Given the records below, the lines starting at the line with "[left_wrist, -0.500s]" and ending at the line with "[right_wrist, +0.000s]" should be output exactly, both end lines kept and pictures left out.

··········

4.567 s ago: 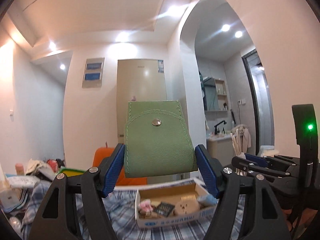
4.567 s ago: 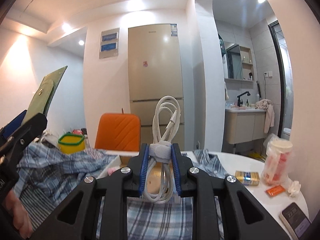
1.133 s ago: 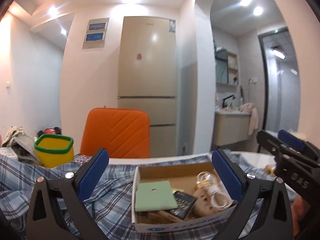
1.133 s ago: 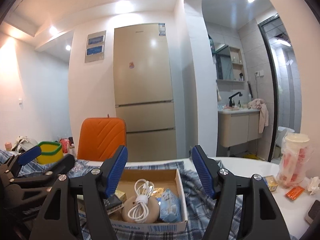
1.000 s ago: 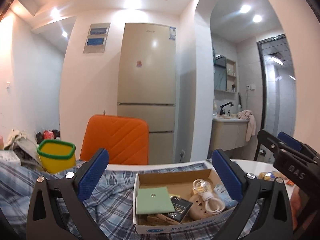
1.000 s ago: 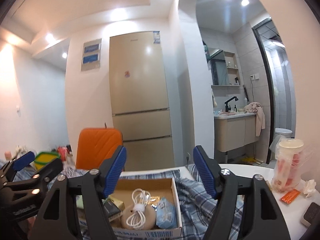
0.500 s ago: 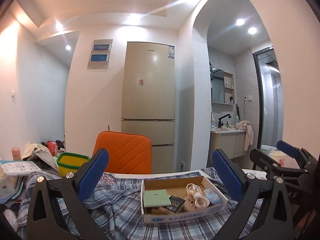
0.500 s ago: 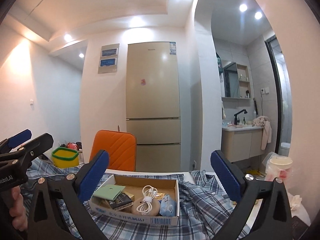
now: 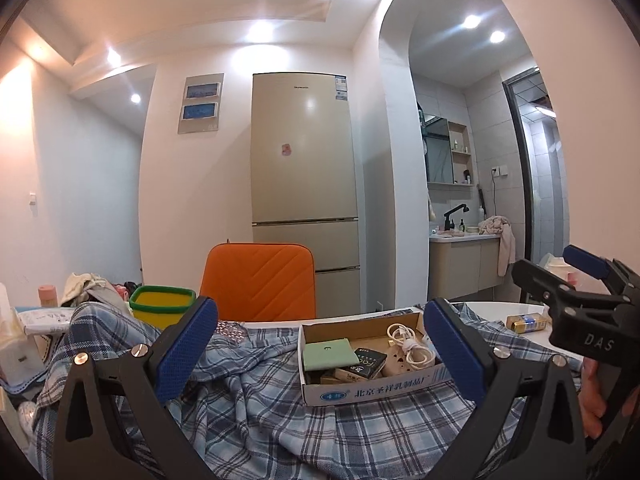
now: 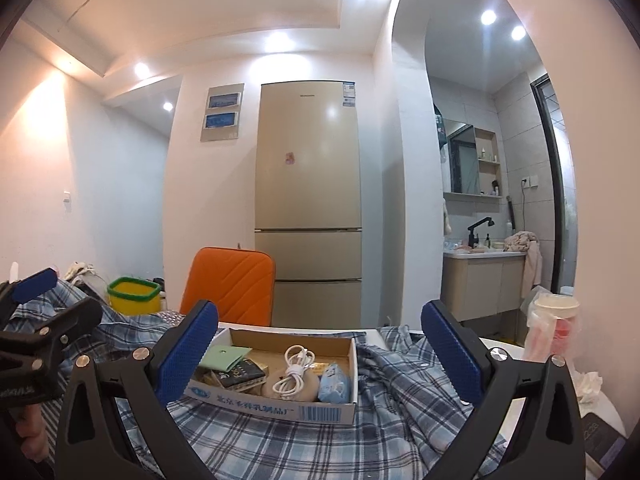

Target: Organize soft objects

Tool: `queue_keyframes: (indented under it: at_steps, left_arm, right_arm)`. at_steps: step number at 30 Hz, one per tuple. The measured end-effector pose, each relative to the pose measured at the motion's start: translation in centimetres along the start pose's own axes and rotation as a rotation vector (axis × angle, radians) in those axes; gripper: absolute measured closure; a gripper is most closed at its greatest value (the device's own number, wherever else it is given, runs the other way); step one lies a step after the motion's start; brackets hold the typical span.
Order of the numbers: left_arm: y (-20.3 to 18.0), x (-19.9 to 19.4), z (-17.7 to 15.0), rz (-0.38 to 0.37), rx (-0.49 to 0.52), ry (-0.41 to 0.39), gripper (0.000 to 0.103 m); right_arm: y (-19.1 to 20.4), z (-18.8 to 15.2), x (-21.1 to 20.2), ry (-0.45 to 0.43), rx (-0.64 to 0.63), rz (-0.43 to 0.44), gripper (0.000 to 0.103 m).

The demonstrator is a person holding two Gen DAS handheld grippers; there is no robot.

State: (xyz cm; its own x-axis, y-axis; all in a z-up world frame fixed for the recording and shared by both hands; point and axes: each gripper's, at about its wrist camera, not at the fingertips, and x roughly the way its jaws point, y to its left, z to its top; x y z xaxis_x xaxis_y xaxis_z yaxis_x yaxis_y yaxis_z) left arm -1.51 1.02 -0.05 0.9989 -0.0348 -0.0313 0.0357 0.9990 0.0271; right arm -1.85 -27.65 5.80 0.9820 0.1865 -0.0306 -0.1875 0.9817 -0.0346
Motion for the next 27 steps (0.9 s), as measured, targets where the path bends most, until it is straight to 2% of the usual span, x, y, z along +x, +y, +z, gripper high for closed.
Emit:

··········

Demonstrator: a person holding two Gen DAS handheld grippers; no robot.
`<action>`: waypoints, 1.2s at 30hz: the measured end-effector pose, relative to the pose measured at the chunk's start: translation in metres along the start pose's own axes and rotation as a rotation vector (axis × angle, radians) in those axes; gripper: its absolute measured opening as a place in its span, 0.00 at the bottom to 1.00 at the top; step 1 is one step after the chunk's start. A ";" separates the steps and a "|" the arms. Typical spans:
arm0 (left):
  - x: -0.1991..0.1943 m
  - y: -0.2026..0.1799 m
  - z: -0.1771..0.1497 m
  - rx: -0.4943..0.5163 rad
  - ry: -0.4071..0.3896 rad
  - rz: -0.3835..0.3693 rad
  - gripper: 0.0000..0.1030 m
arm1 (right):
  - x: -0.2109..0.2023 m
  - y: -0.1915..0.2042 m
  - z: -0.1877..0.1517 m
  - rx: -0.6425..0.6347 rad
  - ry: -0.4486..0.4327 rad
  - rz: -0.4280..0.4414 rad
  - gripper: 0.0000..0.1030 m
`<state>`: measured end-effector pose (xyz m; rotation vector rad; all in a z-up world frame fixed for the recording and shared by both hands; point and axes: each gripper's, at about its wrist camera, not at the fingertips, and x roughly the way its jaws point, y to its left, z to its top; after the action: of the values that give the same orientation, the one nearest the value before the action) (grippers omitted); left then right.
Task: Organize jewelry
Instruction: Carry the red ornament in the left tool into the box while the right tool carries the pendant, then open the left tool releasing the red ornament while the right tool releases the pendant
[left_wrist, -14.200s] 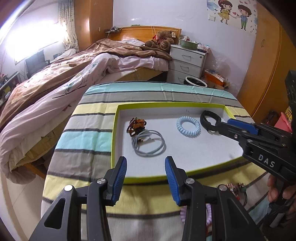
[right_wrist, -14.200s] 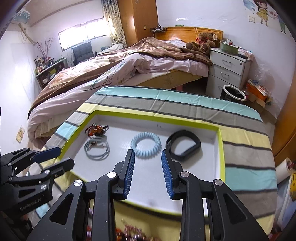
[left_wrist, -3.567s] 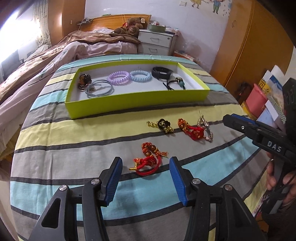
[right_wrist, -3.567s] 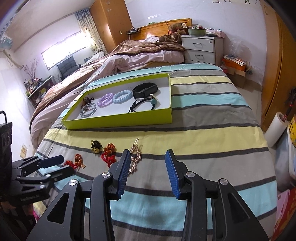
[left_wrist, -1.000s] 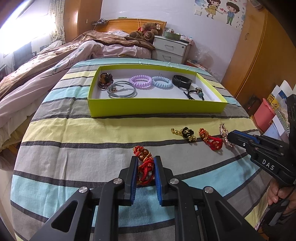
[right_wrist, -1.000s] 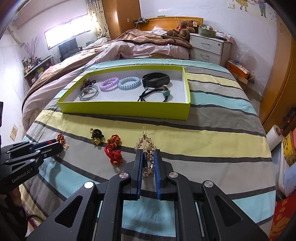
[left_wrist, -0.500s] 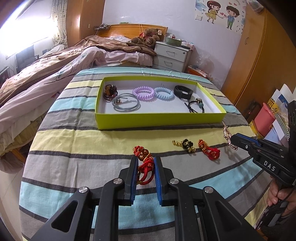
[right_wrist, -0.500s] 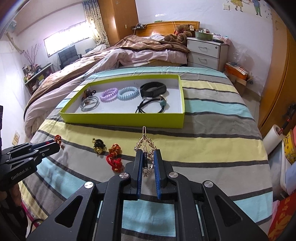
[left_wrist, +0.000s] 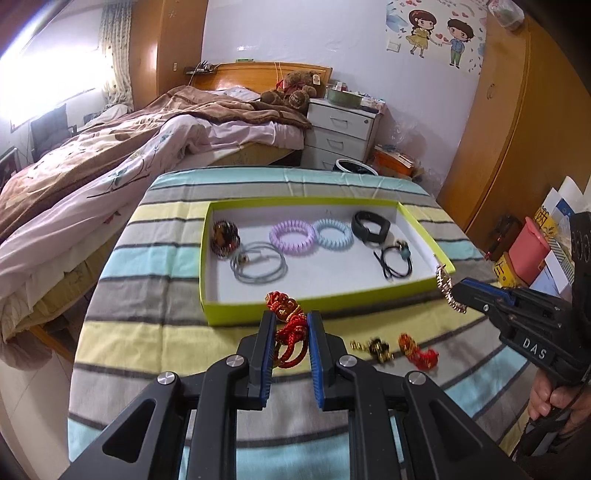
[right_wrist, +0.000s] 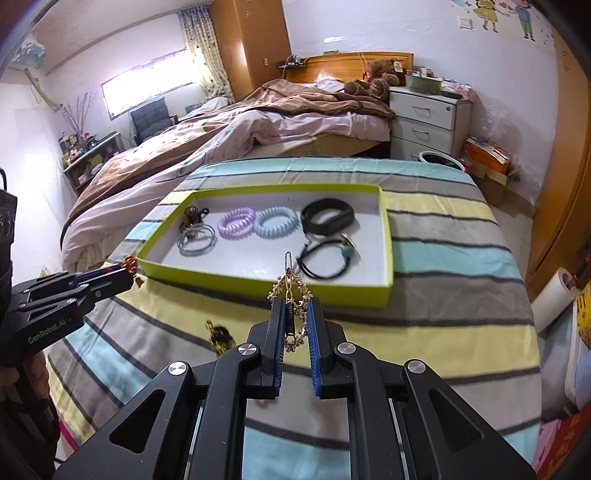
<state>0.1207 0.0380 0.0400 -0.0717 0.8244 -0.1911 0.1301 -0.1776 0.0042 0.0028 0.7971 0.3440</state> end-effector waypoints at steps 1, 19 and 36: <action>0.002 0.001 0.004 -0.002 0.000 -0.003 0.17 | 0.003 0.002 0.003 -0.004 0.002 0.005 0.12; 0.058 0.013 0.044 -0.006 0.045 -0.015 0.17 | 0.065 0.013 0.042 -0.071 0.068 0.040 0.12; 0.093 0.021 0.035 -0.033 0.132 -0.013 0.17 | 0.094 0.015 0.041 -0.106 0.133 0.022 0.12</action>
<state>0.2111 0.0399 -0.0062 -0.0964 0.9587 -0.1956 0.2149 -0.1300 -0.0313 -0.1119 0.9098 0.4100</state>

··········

** SOLVED PROBLEM **
[left_wrist, -0.500s] 
[right_wrist, -0.500s] 
[left_wrist, +0.000s] 
[right_wrist, +0.000s] 

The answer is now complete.